Character for character, give back every line below.

§ **Provided data**:
# # # # # # #

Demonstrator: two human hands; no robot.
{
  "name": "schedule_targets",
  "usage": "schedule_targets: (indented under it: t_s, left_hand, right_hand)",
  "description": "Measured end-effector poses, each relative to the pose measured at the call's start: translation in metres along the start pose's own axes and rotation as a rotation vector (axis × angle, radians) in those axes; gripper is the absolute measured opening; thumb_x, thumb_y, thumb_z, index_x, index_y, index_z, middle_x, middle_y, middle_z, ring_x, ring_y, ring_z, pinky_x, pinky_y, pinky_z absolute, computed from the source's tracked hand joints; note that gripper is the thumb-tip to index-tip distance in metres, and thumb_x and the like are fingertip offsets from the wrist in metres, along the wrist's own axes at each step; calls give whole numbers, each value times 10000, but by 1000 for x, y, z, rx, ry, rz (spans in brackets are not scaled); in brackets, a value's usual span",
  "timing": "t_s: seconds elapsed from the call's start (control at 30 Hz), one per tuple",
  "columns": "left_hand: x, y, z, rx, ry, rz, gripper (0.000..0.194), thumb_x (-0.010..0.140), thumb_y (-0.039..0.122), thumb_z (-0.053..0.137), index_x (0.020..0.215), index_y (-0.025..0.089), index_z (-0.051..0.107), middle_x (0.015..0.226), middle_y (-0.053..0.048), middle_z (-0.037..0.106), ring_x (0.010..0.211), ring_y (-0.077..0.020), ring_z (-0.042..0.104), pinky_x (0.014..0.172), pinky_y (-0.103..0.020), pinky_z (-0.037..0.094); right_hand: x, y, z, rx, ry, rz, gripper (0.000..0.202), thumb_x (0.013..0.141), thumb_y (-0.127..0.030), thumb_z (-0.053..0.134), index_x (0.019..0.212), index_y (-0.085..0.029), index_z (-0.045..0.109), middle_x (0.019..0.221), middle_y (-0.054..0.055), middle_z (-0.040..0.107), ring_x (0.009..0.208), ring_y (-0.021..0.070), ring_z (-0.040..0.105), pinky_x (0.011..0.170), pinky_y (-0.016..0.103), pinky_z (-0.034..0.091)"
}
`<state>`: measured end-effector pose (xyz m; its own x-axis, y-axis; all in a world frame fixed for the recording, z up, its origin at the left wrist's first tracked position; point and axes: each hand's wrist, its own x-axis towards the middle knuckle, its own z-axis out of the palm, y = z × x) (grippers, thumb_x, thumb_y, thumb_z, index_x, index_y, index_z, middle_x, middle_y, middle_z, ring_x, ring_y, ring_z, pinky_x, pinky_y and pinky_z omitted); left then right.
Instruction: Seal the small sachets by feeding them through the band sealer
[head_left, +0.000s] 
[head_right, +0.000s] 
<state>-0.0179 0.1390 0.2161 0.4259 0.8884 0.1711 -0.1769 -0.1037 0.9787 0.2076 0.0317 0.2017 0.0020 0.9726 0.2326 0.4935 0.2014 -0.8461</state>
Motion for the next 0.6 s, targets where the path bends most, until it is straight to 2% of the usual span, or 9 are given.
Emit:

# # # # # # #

§ **Output for this task**:
Demonstrator: two human hands; no robot.
{
  "name": "schedule_targets",
  "usage": "schedule_targets: (indented under it: t_s, left_hand, right_hand)",
  "description": "Measured end-effector poses, each relative to the pose measured at the call's start: translation in metres along the start pose's own axes and rotation as a rotation vector (axis × angle, radians) in those axes; gripper is the absolute measured opening; thumb_x, thumb_y, thumb_z, index_x, index_y, index_z, middle_x, middle_y, middle_z, ring_x, ring_y, ring_z, pinky_x, pinky_y, pinky_z absolute, computed from the source's tracked hand joints; note that gripper is the thumb-tip to index-tip distance in metres, and thumb_x and the like are fingertip offsets from the wrist in metres, along the wrist's own axes at each step; calls give whole numbers, each value times 10000, but by 1000 for x, y, z, rx, ry, rz (spans in brackets are not scaled); in brackets, a value's usual span",
  "timing": "t_s: seconds elapsed from the call's start (control at 30 Hz), one per tuple",
  "columns": "left_hand: x, y, z, rx, ry, rz, gripper (0.000..0.194), thumb_x (-0.010..0.140), thumb_y (-0.039..0.122), thumb_z (-0.053..0.137), index_x (0.020..0.215), index_y (-0.025..0.089), index_z (-0.051..0.107), middle_x (0.015..0.226), middle_y (-0.053..0.048), middle_z (-0.037..0.106), ring_x (0.010..0.211), ring_y (-0.077..0.020), ring_z (-0.042..0.104), pinky_x (0.014..0.172), pinky_y (-0.103..0.020), pinky_z (-0.037..0.094); right_hand: x, y, z, rx, ry, rz, gripper (0.000..0.202), thumb_x (0.013..0.141), thumb_y (-0.127..0.030), thumb_z (-0.053..0.134), index_x (0.019..0.212), index_y (-0.085..0.029), index_z (-0.045..0.109), middle_x (0.019..0.221), middle_y (-0.054..0.055), middle_z (-0.040..0.107), ring_x (0.009..0.208), ring_y (-0.021..0.070), ring_z (-0.040..0.105), pinky_x (0.011..0.170), pinky_y (-0.016..0.103), pinky_z (-0.034..0.091)"
}
`<state>`: measured end-effector pose (xyz m; its own x-axis, y-axis; all in a world frame fixed for the recording, z up, its origin at the left wrist's first tracked position; point and axes: each hand's wrist, its own x-axis towards the middle knuckle, its own z-axis out of the palm, y = z × x) (grippers, thumb_x, thumb_y, thumb_z, index_x, index_y, index_z, middle_x, middle_y, middle_z, ring_x, ring_y, ring_z, pinky_x, pinky_y and pinky_z omitted); left then right.
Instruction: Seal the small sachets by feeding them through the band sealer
[head_left, +0.000s] 
[head_right, +0.000s] 
<state>-0.0179 0.1390 0.2161 0.4259 0.8884 0.1711 -0.1769 -0.1037 0.9787 0.2076 0.0317 0.2017 0.0020 0.9726 0.2326 0.4935 0.2014 -0.8461</state>
Motion for the next 0.6 s, targets where the path bends most, until it is straight to 2% of the usual span, or 9 are given.
Emit:

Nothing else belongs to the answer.